━━ DATASET SECTION

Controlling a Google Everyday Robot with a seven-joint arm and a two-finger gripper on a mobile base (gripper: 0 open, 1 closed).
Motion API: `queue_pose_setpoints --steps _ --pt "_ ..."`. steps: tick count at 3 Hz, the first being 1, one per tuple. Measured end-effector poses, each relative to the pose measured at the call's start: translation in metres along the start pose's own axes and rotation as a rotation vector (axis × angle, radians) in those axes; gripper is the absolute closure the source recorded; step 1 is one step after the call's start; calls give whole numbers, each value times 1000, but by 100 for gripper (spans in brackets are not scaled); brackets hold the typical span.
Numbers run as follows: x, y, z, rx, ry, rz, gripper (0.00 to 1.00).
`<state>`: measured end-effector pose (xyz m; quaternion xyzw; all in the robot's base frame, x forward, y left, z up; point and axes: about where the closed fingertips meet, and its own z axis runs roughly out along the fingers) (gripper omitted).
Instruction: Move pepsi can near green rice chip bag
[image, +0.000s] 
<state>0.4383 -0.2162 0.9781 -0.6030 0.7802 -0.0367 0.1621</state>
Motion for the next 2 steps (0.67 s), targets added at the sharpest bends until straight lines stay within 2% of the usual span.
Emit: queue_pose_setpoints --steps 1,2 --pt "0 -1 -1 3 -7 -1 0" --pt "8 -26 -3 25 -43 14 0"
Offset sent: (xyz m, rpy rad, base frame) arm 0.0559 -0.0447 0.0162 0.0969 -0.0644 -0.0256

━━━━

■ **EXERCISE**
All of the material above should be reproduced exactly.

■ **SOLUTION FOR THIS TASK**
Controlling a Google Everyday Robot with a seven-joint arm and a two-finger gripper on a mobile base (gripper: 0 open, 1 closed).
Motion API: `queue_pose_setpoints --steps _ --pt "_ ..."`. steps: tick count at 3 Hz, the first being 1, one per tuple. Measured end-effector poses, each relative to the pose measured at the call's start: translation in metres along the start pose's own axes and rotation as a rotation vector (axis × angle, radians) in those axes; gripper is the absolute closure the source recorded; step 1 is one step after the call's start; calls give whole numbers, each value times 1000, but by 100 for gripper (spans in brackets are not scaled); brackets hold the typical span.
Numbers run as follows: x, y, z, rx, ry, rz, gripper (0.00 to 1.00).
`<state>`: measured end-effector pose (xyz m; quaternion xyzw; all in the robot's base frame, x forward, y left, z up; point and axes: about where the closed fingertips meet, and its own z axis runs roughly out along the fingers) (gripper omitted).
Instruction: Move pepsi can near green rice chip bag
[image, +0.000s] 
<state>0.4383 -0.2162 0.9781 -0.6030 0.7802 -0.0367 0.1621</state>
Motion for the next 2 steps (0.67 s), targets added at the sharpest bends until straight lines stay within 2% of the usual span.
Emit: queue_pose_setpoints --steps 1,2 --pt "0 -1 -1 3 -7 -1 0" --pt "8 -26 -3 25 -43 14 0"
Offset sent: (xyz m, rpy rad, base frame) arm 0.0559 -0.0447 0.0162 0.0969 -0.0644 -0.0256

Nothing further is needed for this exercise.